> **TO DO**
Here are records with pictures in them. Copy all of them exactly and leave the pictures out.

> **SUPPLIED MATERIAL**
——————————
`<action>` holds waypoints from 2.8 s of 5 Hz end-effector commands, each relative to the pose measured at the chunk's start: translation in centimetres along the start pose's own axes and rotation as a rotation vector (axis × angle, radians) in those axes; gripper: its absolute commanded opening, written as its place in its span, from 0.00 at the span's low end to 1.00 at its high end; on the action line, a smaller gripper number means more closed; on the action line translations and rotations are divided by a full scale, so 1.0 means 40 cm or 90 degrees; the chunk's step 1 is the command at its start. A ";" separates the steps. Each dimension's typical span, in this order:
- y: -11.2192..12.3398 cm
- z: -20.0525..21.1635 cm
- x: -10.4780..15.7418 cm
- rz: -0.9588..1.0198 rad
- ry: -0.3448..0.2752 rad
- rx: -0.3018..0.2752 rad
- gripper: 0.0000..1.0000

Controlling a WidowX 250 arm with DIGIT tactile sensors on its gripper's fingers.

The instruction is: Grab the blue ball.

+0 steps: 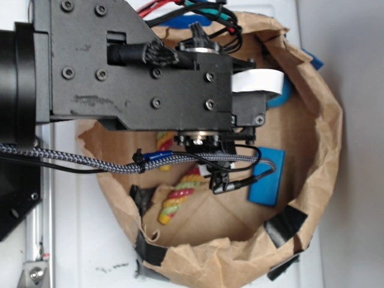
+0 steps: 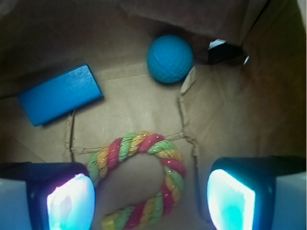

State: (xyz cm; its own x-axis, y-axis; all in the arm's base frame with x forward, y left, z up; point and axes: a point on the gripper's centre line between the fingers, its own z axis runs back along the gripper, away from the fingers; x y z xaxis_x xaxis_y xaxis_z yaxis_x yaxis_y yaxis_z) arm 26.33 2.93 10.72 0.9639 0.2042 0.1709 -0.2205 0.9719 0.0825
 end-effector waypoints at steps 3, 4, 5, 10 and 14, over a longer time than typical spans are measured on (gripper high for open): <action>0.049 -0.033 0.083 0.065 -0.044 -0.029 1.00; 0.065 -0.039 0.094 0.076 -0.052 -0.018 1.00; 0.079 -0.029 0.099 0.078 -0.081 -0.026 1.00; 0.015 -0.041 0.106 0.046 -0.142 -0.088 1.00; 0.041 -0.080 0.128 0.070 -0.122 -0.071 1.00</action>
State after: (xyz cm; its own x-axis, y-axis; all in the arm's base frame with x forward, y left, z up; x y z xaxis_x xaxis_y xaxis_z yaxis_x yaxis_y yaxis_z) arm 30.56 4.91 6.87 0.9112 0.2789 0.3031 -0.2786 0.9593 -0.0454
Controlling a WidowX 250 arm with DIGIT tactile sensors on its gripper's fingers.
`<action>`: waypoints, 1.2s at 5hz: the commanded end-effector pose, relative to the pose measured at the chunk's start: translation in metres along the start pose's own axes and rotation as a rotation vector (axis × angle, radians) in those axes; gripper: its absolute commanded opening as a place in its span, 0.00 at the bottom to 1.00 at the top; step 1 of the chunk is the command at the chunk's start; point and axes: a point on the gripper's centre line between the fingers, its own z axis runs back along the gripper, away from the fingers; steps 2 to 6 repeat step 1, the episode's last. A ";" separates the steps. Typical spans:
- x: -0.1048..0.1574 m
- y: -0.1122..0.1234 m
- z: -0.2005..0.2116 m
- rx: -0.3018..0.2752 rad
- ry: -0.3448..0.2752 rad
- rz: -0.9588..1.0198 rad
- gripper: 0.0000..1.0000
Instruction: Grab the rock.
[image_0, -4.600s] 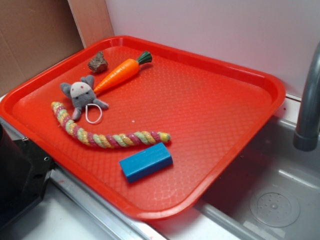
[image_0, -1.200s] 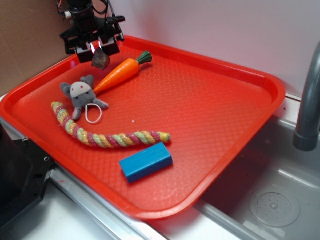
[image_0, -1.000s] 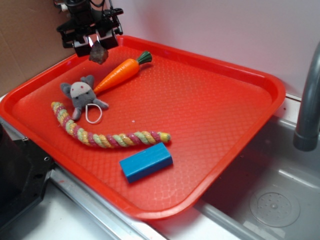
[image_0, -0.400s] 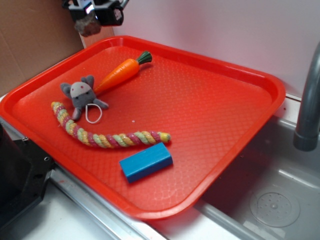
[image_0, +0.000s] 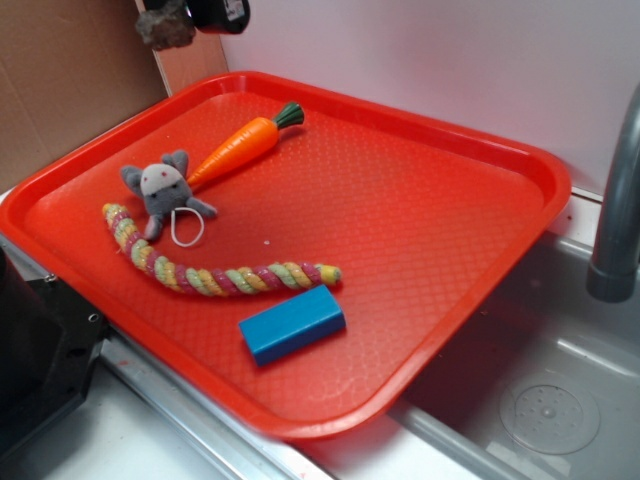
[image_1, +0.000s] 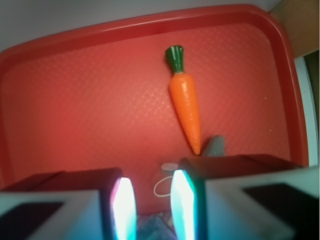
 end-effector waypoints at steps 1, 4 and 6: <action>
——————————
> **SOLUTION**
`<action>` holds waypoints from 2.8 s of 5 Hz end-effector commands, each relative to the pose measured at the chunk's start: translation in centimetres along the start pose's own axes and rotation as a rotation vector (axis × angle, radians) in those axes; gripper: its absolute commanded opening, written as its place in its span, from 0.00 at the span's low end to 1.00 at its high end; on the action line, a smaller gripper number means more closed; on the action line translations and rotations are divided by a full scale, so 1.0 means 40 cm or 90 degrees; the chunk's step 1 is the command at its start. A ";" separates the steps. Each dimension's typical span, in this order:
- y: -11.2192..12.3398 cm
- z: -20.0525..21.1635 cm
- x: -10.4780..15.7418 cm
- rz: -0.9588..1.0198 rad
- ry: -0.3448..0.2752 rad
- rx: -0.3018..0.2752 rad
- gripper: 0.0000..1.0000

Controlling a WidowX 250 arm with DIGIT tactile sensors on its gripper's fingers.

The instruction is: Grab the blue ball.

+0 steps: 
+0 steps: 

State: (xyz cm; its own x-axis, y-axis; all in the arm's base frame with x forward, y left, z up; point and axes: a point on the gripper's centre line between the fingers, its own z axis runs back along the gripper, away from the fingers; x y z xaxis_x xaxis_y xaxis_z yaxis_x yaxis_y yaxis_z) arm 26.33 2.93 10.72 0.9639 0.2042 0.1709 -0.2205 0.9719 0.0825
 end-effector waypoints at steps 3, 4, 5, 10 and 14, over a longer time than typical spans are measured on (gripper high for open): <action>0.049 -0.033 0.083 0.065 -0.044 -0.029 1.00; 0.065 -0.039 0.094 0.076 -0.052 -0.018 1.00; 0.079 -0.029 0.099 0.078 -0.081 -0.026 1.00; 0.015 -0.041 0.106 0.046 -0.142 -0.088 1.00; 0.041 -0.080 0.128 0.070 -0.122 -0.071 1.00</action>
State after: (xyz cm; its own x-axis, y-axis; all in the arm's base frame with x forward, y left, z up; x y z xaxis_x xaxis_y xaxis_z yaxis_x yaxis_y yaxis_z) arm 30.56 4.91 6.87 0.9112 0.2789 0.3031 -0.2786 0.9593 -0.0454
Controlling a WidowX 250 arm with DIGIT tactile sensors on its gripper's fingers.
`<action>`: waypoints, 1.2s at 5hz: the commanded end-effector pose, relative to the pose measured at the chunk's start: translation in metres along the start pose's own axes and rotation as a rotation vector (axis × angle, radians) in those axes; gripper: its absolute commanded opening as a place in its span, 0.00 at the bottom to 1.00 at the top; step 1 of the chunk is the command at the chunk's start; point and axes: a point on the gripper's centre line between the fingers, its own z axis runs back along the gripper, away from the fingers; steps 2 to 6 repeat step 1, the episode's last. A ";" separates the steps. Typical spans:
- x: -0.1048..0.1574 m
- y: -0.1122..0.1234 m
- z: -0.2005..0.2116 m
- rx: -0.3018..0.2752 rad
- ry: -0.3448..0.2752 rad
- rz: -0.9588..1.0198 rad
- gripper: 0.0000..1.0000
Instruction: Grab the rock.
[image_0, -4.600s] 
[image_0, -1.200s] 
[image_0, -1.000s] 
[image_0, -0.400s] 
[image_0, +0.000s] 
[image_1, +0.000s] 
 end-effector waypoints at steps 1, 4 and 6: <action>

The answer was given in full.